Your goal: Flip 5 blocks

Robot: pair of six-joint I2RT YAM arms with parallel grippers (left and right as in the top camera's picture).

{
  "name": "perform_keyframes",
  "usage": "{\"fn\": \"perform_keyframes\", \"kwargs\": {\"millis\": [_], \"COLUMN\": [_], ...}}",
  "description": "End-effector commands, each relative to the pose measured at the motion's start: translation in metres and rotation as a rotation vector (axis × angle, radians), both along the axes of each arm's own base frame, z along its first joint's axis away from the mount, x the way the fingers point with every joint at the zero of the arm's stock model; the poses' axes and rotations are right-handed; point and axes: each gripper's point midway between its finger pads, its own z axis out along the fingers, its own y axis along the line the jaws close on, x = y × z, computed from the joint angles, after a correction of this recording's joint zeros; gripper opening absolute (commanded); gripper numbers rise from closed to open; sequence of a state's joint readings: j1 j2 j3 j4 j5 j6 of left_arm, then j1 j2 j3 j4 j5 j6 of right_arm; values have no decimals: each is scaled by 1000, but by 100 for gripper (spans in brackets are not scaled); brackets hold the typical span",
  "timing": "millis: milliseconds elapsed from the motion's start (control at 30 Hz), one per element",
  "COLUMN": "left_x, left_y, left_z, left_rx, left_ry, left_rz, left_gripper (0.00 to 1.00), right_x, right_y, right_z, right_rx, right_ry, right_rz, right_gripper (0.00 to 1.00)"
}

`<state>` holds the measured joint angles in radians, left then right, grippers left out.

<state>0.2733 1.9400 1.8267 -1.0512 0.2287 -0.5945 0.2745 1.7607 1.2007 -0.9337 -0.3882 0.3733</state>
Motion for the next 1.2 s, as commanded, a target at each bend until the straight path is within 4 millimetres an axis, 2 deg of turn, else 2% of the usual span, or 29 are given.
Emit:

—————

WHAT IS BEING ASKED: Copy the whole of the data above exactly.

WRITTEN RESPONSE:
Your goal: Flip 5 blocks

Robot: pair of six-joint I2RT YAM arms with parallel grippers (left and right as in the top camera's picture).

{
  "name": "perform_keyframes",
  "usage": "{\"fn\": \"perform_keyframes\", \"kwargs\": {\"millis\": [_], \"COLUMN\": [_], ...}}",
  "description": "End-effector commands, each relative to the pose measured at the motion's start: translation in metres and rotation as a rotation vector (axis × angle, radians), both along the axes of each arm's own base frame, z along its first joint's axis away from the mount, x the way the fingers point with every joint at the zero of the arm's stock model; the poses' axes and rotations are right-handed; point and axes: each gripper's point midway between its finger pads, its own z axis out along the fingers, its own y axis along the line the jaws close on, x = y × z, computed from the joint angles, after a correction of this recording's joint zeros; gripper opening absolute (commanded); gripper numbers rise from closed to open; sequence of a state's joint readings: j1 j2 j3 j4 j5 j6 of left_arm, then j1 j2 j3 j4 j5 j6 of right_arm; values have no decimals: each is scaled by 1000, but by 100 for gripper (spans in brackets are not scaled); brackets hold the typical span",
  "timing": "millis: milliseconds elapsed from the motion's start (control at 30 Hz), one per element",
  "COLUMN": "left_x, left_y, left_z, left_rx, left_ry, left_rz, left_gripper (0.00 to 1.00), right_x, right_y, right_z, right_rx, right_ry, right_rz, right_gripper (0.00 to 1.00)"
}

`<state>` holds the measured joint angles in radians, left then right, grippers left out.

<state>0.2733 1.9400 1.8267 -1.0512 0.2287 -0.5945 0.2745 1.7607 1.2007 -0.9337 -0.3882 0.3733</state>
Motion for the next 1.2 s, as commanded, a target at each bend until the straight path is within 4 millimetres an axis, 2 deg of turn, else 2% of the usual span, or 29 are given.
Emit:

No other output was requested.